How to complete this task:
Scan the material for the word "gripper", and copy each line where it shows up.

━━━━━━━━━━━━━━━━

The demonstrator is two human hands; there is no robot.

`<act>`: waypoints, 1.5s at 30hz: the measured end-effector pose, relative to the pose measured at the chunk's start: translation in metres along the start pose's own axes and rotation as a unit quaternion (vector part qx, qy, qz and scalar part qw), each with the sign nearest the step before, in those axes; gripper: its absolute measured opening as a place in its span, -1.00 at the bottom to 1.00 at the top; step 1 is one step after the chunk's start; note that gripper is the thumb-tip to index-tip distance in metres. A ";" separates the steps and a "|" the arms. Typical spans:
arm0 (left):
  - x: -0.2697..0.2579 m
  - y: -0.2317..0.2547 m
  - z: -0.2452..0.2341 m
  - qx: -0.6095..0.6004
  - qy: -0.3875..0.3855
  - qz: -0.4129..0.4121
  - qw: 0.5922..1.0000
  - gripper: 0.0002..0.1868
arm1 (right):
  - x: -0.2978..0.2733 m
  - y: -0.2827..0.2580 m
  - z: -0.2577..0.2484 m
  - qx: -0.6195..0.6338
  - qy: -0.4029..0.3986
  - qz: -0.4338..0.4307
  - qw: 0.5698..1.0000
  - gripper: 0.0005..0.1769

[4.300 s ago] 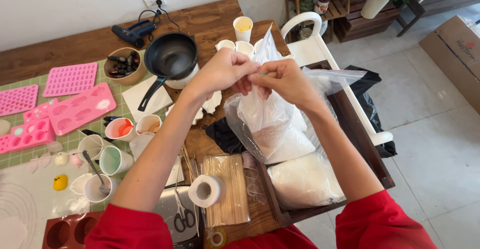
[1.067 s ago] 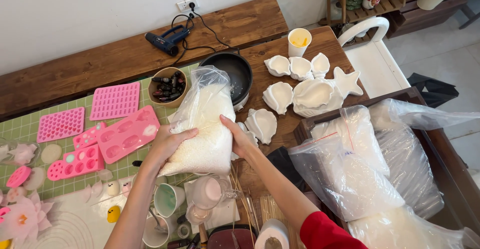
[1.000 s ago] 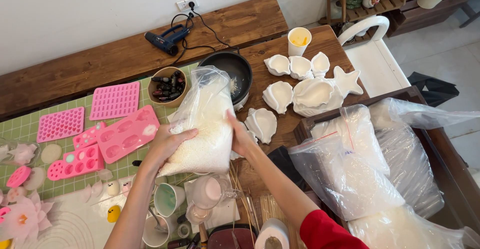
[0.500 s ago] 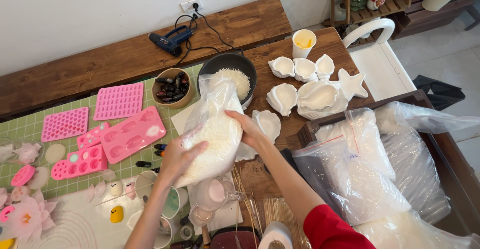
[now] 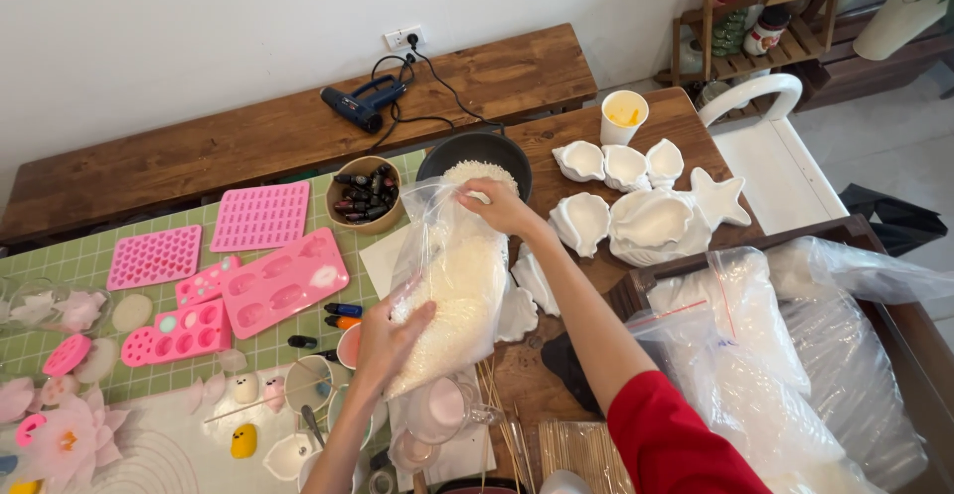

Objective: Preparing wax materials and shaping decorative candle elements using molds and hand tools.

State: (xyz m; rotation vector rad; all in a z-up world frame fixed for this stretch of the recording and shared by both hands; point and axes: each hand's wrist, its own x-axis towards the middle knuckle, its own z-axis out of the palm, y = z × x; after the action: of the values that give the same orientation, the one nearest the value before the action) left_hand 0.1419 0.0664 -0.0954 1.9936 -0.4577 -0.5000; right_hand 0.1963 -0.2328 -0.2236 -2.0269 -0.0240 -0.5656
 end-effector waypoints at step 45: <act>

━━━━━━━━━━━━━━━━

Answer box:
`<act>`: waypoints, 1.5s at 30hz: the measured end-effector pose, relative to the pose measured at the chunk's start: translation in metres along the start pose's own axes and rotation as a unit quaternion (vector part qx, qy, qz and scalar part qw), each with the sign nearest the step before, in those axes; gripper: its absolute measured opening as a place in its span, -1.00 at the bottom to 1.00 at the top; step 1 is one step after the chunk's start; note that gripper is the thumb-tip to index-tip distance in metres. A ";" separates the steps and a "|" the arms. Typical spans:
  - gripper: 0.0002..0.1868
  - gripper: 0.0005..0.1769

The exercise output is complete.